Among the several lamentable evolutions of picture books, people don’t get eaten so much anymore. Of course there is always the threat of it, though more and more authors appear to be relying on the ghost of Shel Silverstein to string us along. Or often the carnage is just a bad dream (psych!) still how many times can we expect to be awakened this way without starting to wonder if maybe everything isn’t a bad dream? Really, a couple of snackable humans can’t be very worse than that.
Here are a man and a lion in Dan Yaccarino’s Deep in the Jungle:
“‘Can you perform any tricks?’ asked the man.
‘My dear fellow, my specialty is the famous man’s-head-in-lion’s-mouth trick.’
Thrilled, the man asked the lion to show him.

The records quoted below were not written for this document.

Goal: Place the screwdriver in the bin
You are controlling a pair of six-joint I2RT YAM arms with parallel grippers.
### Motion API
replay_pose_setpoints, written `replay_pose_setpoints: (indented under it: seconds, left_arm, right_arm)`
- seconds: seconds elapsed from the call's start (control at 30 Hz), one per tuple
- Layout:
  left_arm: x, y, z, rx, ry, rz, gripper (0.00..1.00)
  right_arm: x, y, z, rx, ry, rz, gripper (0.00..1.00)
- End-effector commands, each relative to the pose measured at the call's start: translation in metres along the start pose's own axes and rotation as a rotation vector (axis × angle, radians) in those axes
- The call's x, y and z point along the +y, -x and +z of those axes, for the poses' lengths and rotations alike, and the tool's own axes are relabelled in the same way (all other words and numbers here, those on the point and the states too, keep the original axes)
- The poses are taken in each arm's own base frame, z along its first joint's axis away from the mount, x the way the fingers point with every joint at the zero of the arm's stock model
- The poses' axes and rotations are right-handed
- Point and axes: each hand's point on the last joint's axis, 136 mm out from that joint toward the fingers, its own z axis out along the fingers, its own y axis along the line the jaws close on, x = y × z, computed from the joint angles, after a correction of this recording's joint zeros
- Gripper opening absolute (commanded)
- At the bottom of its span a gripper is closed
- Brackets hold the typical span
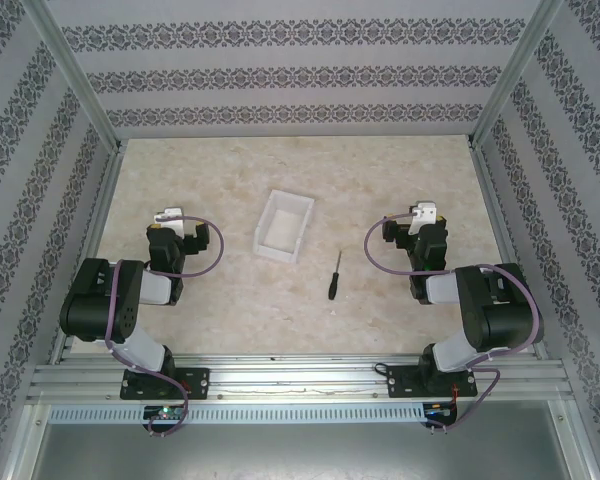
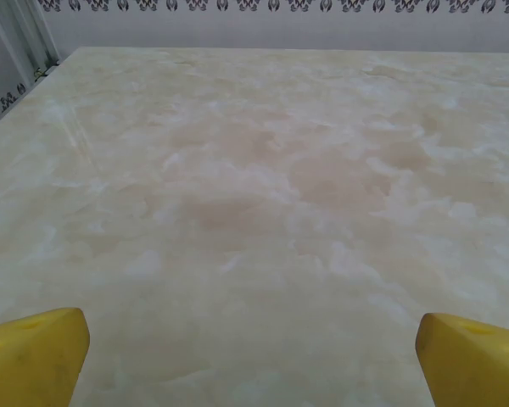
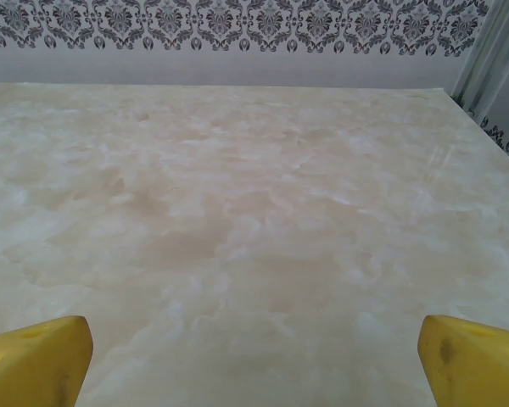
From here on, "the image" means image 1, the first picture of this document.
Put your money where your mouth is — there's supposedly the white plastic bin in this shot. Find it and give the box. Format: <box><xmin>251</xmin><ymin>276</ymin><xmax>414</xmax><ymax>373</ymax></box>
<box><xmin>252</xmin><ymin>188</ymin><xmax>316</xmax><ymax>265</ymax></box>

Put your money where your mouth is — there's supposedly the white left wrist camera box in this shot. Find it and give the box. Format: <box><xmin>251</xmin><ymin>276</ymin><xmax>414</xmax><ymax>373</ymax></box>
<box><xmin>153</xmin><ymin>206</ymin><xmax>186</xmax><ymax>235</ymax></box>

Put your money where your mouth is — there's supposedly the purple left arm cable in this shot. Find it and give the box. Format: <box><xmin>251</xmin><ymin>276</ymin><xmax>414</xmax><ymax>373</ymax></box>
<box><xmin>104</xmin><ymin>214</ymin><xmax>226</xmax><ymax>439</ymax></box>

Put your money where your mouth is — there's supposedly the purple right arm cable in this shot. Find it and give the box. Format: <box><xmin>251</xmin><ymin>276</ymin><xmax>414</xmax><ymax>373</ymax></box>
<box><xmin>363</xmin><ymin>211</ymin><xmax>545</xmax><ymax>434</ymax></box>

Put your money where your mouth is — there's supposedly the black screwdriver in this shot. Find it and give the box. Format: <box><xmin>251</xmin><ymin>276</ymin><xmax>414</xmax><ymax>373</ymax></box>
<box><xmin>327</xmin><ymin>250</ymin><xmax>344</xmax><ymax>302</ymax></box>

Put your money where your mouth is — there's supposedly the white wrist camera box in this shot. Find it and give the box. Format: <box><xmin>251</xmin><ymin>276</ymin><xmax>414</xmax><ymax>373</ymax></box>
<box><xmin>408</xmin><ymin>200</ymin><xmax>439</xmax><ymax>236</ymax></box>
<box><xmin>153</xmin><ymin>206</ymin><xmax>186</xmax><ymax>235</ymax></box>

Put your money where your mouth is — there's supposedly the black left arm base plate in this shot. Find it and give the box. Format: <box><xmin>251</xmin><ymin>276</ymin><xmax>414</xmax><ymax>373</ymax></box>
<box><xmin>119</xmin><ymin>366</ymin><xmax>212</xmax><ymax>402</ymax></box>

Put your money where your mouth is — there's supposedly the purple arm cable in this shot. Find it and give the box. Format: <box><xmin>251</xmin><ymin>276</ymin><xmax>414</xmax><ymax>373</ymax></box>
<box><xmin>363</xmin><ymin>211</ymin><xmax>545</xmax><ymax>434</ymax></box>
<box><xmin>104</xmin><ymin>214</ymin><xmax>226</xmax><ymax>439</ymax></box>

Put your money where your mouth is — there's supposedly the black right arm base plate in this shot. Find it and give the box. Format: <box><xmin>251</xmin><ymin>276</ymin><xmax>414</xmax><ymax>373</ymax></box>
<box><xmin>385</xmin><ymin>366</ymin><xmax>479</xmax><ymax>400</ymax></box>

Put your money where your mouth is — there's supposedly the aluminium frame post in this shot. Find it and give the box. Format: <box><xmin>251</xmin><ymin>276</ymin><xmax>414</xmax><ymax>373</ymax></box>
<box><xmin>468</xmin><ymin>0</ymin><xmax>567</xmax><ymax>147</ymax></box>
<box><xmin>18</xmin><ymin>0</ymin><xmax>125</xmax><ymax>153</ymax></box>

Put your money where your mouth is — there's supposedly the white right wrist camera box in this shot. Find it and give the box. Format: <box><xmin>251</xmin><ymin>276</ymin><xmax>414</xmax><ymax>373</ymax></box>
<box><xmin>408</xmin><ymin>200</ymin><xmax>439</xmax><ymax>236</ymax></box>

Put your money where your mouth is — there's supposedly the aluminium mounting rail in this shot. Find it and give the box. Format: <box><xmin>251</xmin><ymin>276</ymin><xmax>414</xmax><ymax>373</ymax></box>
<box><xmin>26</xmin><ymin>353</ymin><xmax>575</xmax><ymax>402</ymax></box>

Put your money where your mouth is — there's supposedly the slotted white cable duct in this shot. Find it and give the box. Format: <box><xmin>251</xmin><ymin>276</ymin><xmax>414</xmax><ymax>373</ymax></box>
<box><xmin>46</xmin><ymin>401</ymin><xmax>427</xmax><ymax>424</ymax></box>

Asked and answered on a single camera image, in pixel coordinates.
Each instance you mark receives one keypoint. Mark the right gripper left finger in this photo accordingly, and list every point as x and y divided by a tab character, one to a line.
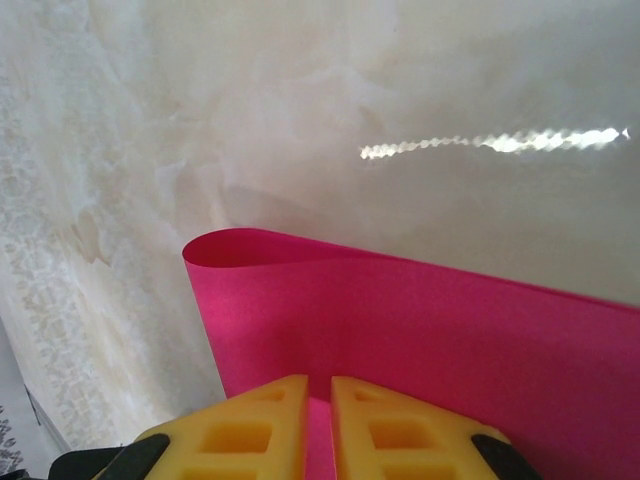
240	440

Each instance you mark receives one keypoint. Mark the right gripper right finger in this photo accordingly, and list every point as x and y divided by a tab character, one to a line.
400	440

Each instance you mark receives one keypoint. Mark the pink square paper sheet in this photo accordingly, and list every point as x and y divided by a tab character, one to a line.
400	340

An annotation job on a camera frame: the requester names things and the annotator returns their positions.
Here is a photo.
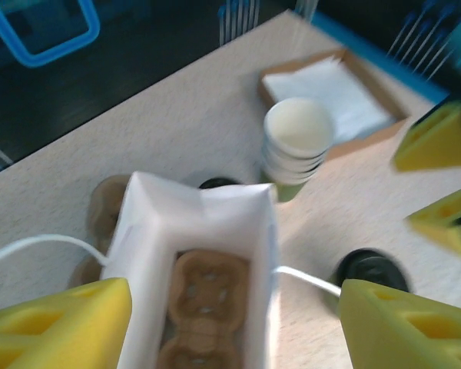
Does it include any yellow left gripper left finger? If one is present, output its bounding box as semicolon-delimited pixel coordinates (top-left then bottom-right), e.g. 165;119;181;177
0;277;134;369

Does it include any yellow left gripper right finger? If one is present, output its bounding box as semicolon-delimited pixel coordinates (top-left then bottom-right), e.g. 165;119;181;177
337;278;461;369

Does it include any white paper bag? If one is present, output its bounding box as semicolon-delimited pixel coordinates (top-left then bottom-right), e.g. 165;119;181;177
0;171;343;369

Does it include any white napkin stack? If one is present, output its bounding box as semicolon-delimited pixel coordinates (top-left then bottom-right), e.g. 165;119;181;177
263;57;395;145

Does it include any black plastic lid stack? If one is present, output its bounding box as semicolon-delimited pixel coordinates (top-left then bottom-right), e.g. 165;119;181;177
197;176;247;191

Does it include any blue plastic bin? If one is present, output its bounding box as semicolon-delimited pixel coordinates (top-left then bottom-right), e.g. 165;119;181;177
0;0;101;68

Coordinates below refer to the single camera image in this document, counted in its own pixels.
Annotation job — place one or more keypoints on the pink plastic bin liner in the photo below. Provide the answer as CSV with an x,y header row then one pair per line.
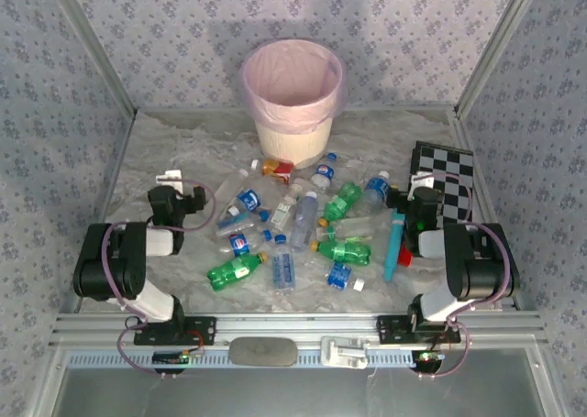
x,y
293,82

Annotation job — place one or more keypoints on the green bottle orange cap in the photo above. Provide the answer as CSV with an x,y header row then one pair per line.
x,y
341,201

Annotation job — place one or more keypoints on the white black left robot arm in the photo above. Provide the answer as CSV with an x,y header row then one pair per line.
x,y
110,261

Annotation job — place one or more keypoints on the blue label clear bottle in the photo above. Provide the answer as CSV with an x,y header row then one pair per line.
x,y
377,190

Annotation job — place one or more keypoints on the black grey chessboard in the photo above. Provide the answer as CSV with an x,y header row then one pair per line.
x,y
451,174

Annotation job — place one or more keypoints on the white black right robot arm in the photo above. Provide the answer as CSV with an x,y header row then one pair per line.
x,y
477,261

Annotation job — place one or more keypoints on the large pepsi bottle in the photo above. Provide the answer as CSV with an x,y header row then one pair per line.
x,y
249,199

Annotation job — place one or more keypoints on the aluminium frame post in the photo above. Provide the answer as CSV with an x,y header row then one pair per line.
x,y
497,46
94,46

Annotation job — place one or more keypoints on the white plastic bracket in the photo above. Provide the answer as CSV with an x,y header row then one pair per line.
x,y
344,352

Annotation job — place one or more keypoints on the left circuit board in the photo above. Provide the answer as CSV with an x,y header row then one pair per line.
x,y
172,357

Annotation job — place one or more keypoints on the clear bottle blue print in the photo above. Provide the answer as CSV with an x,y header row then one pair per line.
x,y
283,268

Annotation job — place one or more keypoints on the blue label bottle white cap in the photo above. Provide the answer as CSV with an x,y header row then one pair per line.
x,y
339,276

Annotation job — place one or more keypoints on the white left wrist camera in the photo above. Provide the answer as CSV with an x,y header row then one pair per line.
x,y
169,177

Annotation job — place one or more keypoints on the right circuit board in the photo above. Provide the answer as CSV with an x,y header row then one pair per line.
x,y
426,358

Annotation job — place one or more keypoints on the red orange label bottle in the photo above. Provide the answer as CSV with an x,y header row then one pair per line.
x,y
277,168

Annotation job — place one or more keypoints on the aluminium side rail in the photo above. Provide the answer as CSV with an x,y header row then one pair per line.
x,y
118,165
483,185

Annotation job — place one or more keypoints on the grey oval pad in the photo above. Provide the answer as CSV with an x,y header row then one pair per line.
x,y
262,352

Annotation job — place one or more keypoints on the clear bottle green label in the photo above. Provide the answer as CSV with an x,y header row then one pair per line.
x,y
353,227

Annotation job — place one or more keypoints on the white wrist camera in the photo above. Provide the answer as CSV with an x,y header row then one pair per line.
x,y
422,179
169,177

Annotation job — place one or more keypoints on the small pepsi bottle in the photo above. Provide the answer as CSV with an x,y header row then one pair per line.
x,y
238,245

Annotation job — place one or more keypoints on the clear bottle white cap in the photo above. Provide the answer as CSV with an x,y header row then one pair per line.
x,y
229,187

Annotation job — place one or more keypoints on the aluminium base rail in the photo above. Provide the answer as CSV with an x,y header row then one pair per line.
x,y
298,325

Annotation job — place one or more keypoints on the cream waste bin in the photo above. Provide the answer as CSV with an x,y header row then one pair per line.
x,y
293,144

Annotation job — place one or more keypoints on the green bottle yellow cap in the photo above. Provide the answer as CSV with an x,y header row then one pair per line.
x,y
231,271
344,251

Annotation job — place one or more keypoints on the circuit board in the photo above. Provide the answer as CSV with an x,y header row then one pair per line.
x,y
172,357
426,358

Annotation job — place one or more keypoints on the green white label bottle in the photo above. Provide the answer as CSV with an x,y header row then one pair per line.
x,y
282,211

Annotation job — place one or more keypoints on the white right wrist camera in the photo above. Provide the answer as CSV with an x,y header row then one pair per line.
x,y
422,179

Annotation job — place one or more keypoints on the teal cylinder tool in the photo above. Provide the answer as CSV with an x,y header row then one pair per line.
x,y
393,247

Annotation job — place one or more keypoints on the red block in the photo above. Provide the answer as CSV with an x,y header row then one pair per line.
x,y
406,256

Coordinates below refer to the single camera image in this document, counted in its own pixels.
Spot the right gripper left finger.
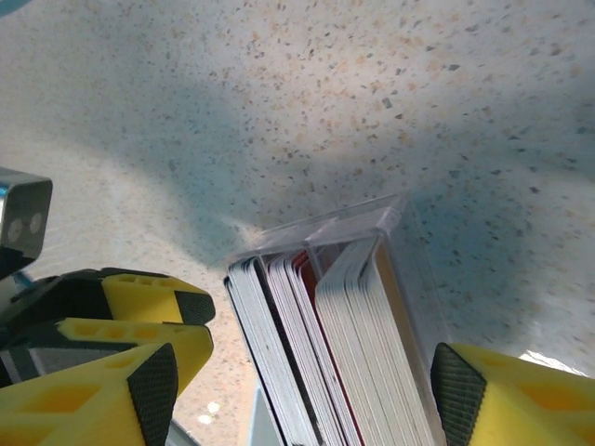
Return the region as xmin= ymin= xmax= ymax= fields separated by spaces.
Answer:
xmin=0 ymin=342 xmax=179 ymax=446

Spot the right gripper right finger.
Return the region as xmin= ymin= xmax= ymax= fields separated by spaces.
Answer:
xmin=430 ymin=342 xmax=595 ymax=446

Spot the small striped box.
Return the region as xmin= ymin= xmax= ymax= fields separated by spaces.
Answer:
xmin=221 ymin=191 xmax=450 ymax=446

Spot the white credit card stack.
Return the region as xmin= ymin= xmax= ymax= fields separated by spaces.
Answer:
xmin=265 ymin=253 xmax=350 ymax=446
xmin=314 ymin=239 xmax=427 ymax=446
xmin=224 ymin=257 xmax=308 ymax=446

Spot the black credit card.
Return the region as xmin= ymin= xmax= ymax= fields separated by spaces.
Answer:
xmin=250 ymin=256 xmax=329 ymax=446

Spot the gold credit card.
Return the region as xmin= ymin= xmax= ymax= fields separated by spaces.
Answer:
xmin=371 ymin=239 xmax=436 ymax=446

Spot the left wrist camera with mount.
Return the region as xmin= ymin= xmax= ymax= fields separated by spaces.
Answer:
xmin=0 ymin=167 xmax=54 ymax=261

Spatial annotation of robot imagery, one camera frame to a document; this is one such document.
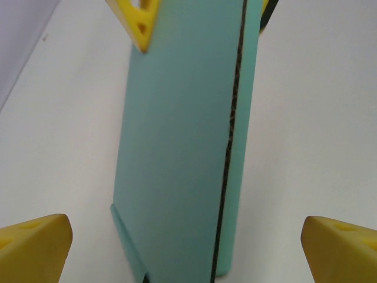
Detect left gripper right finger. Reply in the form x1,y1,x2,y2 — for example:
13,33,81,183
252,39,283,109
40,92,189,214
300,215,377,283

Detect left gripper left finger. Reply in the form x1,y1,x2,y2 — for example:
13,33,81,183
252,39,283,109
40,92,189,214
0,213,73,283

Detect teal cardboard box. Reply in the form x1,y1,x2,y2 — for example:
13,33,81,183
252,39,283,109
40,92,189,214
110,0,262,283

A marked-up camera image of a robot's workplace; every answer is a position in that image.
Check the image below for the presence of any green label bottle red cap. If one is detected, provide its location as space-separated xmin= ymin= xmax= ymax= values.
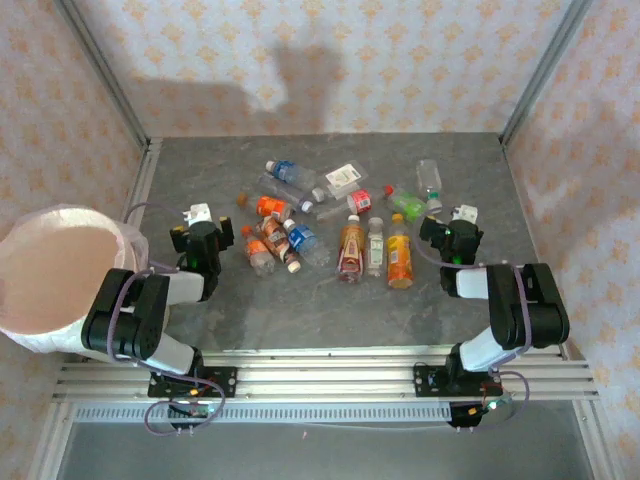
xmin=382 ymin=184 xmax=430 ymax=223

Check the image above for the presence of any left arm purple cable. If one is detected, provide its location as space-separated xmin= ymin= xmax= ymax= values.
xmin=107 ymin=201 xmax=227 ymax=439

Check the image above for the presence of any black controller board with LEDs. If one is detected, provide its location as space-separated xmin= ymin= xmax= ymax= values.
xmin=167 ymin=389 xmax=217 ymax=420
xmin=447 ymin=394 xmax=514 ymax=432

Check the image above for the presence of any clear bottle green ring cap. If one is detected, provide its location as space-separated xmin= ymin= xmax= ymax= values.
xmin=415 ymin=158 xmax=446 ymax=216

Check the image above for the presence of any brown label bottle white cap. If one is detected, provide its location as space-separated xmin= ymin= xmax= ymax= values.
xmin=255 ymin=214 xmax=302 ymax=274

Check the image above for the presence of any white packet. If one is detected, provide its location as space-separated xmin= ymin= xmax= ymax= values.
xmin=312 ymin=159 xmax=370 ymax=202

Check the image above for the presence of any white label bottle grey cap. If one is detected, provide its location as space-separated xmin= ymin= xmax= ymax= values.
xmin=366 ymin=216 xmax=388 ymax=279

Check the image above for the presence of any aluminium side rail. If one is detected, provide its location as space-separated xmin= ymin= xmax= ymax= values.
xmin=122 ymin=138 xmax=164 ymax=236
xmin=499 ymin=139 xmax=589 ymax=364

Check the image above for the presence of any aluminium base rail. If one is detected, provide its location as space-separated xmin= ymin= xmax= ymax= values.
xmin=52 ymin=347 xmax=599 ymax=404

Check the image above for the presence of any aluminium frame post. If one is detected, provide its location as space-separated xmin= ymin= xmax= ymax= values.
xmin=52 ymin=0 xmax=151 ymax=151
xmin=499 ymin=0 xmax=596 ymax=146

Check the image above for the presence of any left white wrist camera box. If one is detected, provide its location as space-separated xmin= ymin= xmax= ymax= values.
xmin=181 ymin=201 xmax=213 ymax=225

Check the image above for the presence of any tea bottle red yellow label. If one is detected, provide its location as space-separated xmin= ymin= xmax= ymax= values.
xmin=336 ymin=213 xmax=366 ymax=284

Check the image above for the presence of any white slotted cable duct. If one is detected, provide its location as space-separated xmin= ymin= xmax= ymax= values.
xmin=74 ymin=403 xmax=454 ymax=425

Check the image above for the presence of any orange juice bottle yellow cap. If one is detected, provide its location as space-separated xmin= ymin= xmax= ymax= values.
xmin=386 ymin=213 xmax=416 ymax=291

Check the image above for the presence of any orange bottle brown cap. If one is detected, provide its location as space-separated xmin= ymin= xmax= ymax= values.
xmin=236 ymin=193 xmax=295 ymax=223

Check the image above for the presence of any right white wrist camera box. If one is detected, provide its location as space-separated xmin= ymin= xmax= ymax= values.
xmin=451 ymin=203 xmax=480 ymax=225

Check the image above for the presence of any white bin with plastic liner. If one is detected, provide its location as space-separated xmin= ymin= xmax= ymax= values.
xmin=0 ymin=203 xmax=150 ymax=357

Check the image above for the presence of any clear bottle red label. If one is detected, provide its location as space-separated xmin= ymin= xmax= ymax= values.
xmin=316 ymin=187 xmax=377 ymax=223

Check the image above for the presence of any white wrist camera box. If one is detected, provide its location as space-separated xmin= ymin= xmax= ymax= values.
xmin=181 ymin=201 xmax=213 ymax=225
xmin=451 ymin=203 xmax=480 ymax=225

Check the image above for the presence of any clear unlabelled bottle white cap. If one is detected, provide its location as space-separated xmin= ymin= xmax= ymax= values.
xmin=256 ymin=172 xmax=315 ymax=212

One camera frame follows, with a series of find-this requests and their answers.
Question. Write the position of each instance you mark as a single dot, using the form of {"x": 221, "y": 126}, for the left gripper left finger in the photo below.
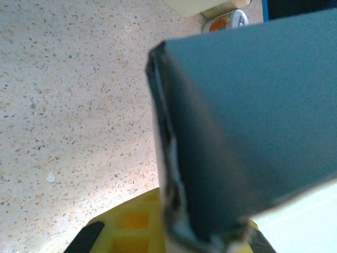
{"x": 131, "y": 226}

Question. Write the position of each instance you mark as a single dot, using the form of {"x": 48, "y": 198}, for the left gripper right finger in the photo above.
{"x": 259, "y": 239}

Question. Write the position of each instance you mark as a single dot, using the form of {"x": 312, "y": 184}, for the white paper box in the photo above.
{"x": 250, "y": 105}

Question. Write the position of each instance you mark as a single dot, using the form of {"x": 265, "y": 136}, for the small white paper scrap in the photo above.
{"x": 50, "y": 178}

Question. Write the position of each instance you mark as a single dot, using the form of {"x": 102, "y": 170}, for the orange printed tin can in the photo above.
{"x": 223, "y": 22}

‘I’d be delighted,’ said the lion.”
Maybe he is a descendant of Silverstein’s Lafcadio (minus the marshmallows and guns), or the big cat Kipling would have chosen if he were stationed in Africa, or maybe he has even weirder, or wilder, or nobler designs, yet at least we are alive to these possibilities. This follows an earlier brush with stardom that didn’t exactly end how he dreamed it (“The lion made up his mind. He had a bellyful of show business, and he was going home.”) and it’s a surprising reminder of all we are missing when artists get shackled – or shackle themselves. Artists? I’m sorry – performers. Wow, we forget how good it feels to wonder what’s going to come next, even when it’s nothing but a simple little fable we’re following, and even when we are likely to wind up in more or less the same place. The law of the jungle. The crack of the whip. A metaphor is only a cliché if you don’t have to worry about teeth.